Stored records:
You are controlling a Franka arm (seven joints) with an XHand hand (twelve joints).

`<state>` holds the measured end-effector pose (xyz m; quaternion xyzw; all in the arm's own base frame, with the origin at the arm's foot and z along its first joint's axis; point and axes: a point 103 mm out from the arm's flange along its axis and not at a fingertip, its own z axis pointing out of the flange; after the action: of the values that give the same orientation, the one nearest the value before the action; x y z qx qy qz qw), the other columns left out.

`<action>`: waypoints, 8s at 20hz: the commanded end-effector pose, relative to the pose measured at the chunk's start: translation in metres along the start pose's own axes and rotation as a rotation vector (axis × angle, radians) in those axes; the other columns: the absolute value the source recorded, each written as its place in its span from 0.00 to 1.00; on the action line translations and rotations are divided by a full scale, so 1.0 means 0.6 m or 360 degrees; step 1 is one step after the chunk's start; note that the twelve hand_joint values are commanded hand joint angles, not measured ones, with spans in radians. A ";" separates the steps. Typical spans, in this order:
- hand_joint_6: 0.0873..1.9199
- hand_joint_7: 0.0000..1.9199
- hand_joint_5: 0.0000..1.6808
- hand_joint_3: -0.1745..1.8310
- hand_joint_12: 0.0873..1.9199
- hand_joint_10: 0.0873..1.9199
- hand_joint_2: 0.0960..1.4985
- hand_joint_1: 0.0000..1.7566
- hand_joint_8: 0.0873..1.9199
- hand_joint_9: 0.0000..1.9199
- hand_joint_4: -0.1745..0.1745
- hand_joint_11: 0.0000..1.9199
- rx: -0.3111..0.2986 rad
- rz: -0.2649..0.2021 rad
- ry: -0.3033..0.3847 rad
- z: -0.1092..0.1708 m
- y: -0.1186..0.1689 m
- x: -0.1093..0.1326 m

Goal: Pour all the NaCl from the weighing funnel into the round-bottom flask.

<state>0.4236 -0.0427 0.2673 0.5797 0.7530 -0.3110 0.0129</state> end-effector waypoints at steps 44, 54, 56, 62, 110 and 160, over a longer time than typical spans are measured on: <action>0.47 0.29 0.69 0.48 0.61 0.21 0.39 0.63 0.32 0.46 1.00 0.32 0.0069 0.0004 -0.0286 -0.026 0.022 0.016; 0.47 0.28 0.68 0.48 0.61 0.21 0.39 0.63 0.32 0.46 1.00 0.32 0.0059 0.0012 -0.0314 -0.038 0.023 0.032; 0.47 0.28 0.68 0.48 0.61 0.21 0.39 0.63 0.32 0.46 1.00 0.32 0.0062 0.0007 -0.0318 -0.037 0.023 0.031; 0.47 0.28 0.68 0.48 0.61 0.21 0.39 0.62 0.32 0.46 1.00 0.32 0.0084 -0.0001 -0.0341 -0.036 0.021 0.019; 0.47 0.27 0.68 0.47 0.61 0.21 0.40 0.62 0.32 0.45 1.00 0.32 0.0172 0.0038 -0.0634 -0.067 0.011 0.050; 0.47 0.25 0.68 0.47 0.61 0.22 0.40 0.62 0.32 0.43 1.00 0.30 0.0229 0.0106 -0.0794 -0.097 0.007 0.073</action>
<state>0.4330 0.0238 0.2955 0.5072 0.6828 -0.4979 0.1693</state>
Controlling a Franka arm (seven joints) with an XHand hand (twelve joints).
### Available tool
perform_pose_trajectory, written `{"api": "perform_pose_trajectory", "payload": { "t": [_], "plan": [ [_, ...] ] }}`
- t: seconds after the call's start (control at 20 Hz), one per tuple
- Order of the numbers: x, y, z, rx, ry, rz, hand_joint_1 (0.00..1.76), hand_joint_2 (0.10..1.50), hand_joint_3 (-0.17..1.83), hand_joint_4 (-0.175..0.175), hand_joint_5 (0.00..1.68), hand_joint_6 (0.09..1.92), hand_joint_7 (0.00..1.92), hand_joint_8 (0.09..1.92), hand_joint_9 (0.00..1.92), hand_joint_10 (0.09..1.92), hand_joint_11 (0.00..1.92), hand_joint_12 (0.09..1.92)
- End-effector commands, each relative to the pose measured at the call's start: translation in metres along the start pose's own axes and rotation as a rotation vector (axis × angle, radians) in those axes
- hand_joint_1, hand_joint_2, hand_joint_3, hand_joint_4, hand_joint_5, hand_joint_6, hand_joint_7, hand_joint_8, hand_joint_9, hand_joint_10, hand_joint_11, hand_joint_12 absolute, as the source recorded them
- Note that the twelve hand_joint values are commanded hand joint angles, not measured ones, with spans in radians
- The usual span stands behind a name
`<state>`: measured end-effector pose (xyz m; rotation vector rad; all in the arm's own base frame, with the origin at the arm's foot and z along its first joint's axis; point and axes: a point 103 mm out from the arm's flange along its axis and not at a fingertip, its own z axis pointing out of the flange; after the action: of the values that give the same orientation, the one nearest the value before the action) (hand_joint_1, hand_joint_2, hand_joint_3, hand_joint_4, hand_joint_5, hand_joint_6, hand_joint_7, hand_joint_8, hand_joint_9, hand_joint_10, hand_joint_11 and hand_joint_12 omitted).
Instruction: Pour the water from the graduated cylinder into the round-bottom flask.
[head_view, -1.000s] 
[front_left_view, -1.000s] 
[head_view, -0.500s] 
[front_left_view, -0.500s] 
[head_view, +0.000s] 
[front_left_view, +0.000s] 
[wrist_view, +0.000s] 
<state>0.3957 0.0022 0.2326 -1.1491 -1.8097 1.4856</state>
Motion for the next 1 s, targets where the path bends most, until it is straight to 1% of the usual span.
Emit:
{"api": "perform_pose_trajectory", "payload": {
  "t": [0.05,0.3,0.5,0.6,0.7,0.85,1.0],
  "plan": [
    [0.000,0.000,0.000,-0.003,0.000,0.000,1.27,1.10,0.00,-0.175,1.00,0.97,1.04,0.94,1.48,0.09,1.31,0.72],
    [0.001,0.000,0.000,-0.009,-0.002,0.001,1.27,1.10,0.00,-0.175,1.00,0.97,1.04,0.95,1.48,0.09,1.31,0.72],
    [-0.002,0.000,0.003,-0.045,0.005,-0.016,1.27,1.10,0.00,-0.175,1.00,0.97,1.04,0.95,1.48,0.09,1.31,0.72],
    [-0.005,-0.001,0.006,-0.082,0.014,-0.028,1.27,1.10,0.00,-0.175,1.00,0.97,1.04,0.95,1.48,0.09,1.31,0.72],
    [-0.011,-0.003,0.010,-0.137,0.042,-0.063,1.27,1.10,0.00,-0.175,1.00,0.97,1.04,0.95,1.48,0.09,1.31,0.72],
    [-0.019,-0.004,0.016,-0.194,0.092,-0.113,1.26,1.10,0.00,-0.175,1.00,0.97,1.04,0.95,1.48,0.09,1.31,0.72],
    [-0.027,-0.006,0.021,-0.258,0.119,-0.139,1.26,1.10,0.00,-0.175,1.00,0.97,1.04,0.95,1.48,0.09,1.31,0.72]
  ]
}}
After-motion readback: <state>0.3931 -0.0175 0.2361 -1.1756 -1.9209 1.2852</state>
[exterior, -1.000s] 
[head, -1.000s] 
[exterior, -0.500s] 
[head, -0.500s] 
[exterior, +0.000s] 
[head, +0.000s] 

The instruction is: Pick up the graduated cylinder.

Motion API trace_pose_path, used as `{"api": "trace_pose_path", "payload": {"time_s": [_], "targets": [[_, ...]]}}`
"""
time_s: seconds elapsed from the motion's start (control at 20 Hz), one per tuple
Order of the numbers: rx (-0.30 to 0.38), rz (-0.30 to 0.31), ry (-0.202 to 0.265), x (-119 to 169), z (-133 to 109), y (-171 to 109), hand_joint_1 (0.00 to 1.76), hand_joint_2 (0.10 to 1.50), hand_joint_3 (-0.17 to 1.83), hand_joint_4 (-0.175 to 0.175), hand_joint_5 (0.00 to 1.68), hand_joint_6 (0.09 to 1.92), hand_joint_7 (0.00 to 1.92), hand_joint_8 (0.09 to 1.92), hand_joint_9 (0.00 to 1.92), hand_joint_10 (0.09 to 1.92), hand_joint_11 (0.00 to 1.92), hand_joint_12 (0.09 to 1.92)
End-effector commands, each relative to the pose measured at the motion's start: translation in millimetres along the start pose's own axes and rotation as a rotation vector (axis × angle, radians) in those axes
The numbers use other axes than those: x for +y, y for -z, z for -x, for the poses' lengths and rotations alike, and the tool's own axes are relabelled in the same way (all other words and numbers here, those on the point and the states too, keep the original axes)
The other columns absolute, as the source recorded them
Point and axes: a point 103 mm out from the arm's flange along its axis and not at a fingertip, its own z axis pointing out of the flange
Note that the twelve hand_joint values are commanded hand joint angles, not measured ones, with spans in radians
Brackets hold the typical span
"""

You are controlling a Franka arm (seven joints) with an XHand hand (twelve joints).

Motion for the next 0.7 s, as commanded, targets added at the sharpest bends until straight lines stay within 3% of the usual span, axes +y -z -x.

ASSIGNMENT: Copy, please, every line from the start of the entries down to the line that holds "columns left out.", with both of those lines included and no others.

TASK ANSWER:
You are controlling a Franka arm (seven joints) with an XHand hand (twelve joints).

`<state>` holds the measured end-effector pose (xyz m; quaternion xyzw; all in the arm's own base frame, with the origin at the arm's foot and z along its first joint's axis; point and axes: a point 103 mm out from the arm's flange along its axis and not at a fingertip, its own z axis pointing out of the flange; after the action: of the values that give the same orientation, the one nearest the value before the action; x y z qx qy qz qw), the other columns left out.

This exercise has nothing further to it.